Add support for escaping {} in asm strings, based on patch from Nick Burns.

[oota-llvm.git] / utils / TableGen / AsmWriterEmitter.cpp
diff --git a/utils/TableGen/AsmWriterEmitter.cpp b/utils/TableGen/AsmWriterEmitter.cpp

index 3ddda97a0297cfbc93eb1ad5caf032dcd76b40b2..4ba22758a600e17658e2a60ab9f5677e945d8fc8 100644 (file)
--- a/utils/TableGen/AsmWriterEmitter.cpp
+++ b/utils/TableGen/AsmWriterEmitter.cpp
@@ -2,8 +2,8 @@
  //
  //                     The LLVM Compiler Infrastructure
  //
-// This file was developed by the LLVM research group and is distributed under
-// the University of Illinois Open Source License. See LICENSE.TXT for details.

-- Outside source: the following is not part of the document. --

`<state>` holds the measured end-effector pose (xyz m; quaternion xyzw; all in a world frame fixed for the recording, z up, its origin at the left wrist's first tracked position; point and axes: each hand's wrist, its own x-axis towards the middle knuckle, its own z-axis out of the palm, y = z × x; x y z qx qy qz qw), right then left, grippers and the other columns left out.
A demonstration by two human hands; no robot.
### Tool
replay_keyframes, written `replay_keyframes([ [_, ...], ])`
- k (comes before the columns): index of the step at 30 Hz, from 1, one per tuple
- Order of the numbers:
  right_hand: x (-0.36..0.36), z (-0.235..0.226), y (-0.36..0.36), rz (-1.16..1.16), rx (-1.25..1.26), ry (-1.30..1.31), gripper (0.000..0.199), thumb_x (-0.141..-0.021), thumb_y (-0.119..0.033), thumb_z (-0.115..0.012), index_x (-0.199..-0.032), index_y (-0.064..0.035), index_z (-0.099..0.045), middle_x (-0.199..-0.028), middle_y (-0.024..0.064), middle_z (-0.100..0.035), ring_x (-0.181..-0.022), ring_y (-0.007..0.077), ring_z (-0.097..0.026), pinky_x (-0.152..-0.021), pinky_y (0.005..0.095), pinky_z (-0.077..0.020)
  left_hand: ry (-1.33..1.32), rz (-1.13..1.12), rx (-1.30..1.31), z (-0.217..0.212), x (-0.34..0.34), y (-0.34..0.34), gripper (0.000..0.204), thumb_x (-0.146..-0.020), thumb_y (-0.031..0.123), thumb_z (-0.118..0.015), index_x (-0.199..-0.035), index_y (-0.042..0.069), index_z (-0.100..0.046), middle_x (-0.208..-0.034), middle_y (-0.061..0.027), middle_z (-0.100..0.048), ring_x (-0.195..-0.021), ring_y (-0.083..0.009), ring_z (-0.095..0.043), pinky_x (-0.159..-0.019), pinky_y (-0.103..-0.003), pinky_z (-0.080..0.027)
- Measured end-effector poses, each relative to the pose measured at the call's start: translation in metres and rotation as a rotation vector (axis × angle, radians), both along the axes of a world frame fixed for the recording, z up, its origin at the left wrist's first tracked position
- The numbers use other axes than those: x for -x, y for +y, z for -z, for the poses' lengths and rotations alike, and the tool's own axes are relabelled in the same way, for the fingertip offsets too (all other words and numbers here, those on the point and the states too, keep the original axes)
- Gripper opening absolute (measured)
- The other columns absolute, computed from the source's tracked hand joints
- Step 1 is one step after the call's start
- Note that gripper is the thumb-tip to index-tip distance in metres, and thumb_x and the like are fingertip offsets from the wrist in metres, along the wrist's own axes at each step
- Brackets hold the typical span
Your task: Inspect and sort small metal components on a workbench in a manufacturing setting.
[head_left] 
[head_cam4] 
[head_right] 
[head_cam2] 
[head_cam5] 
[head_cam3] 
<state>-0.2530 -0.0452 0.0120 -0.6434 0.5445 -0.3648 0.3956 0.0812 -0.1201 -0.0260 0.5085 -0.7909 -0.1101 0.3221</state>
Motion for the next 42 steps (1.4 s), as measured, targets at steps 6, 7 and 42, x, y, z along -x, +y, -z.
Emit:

+// This file is distributed under the University of Illinois Open Source
+// License. See LICENSE.TXT for details.
  //
  //===----------------------------------------------------------------------===//
  //
@@ -19,7 +19,6 @@
  #include "llvm/Support/Debug.h"
  #include "llvm/Support/MathExtras.h"
  #include <algorithm>
-#include <ostream>
  using namespace llvm;
  
  static bool isIdentChar(char C) {
@@ -29,7 +28,8 @@ static bool isIdentChar(char C) {
           C == '_';
  }
  
-namespace {
+// This should be an anon namespace, this works around a GCC warning.
+namespace llvm {  
    struct AsmWriterOperand {
      enum { isLiteralTextOperand, isMachineInstrOperand } OperandType;
  
@@ -69,7 +69,8 @@ namespace {
  }
  
  namespace llvm {
-  struct AsmWriterInst {
+  class AsmWriterInst {
+  public:
      std::vector<AsmWriterOperand> Operands;
      const CodeGenInstruction *CGI;
  
@@ -98,7 +99,9 @@ std::string AsmWriterOperand::getCode() const {
    if (OperandType == isLiteralTextOperand)
      return "O << \"" + Str + "\"; ";
  
-  std::string Result = Str + "(MI, " + utostr(MIOpNo);
+  std::string Result = Str + "(MI";
+  if (MIOpNo != ~0U)
+    Result += ", " + utostr(MIOpNo);
    if (!MiModifier.empty())
      Result += ", \"" + MiModifier + '"';
    return Result + "); ";
@@ -119,7 +122,7 @@ AsmWriterInst::AsmWriterInst(const CodeGenInstruction &CGI, unsigned Variant) {
    std::string::size_type LastEmitted = 0;
    while (LastEmitted != AsmString.size()) {
      std::string::size_type DollarPos =
-      AsmString.find_first_of("${|}", LastEmitted);
+      AsmString.find_first_of("${|}\\", LastEmitted);
      if (DollarPos == std::string::npos) DollarPos = AsmString.size();
  
      // Emit a constant string fragment.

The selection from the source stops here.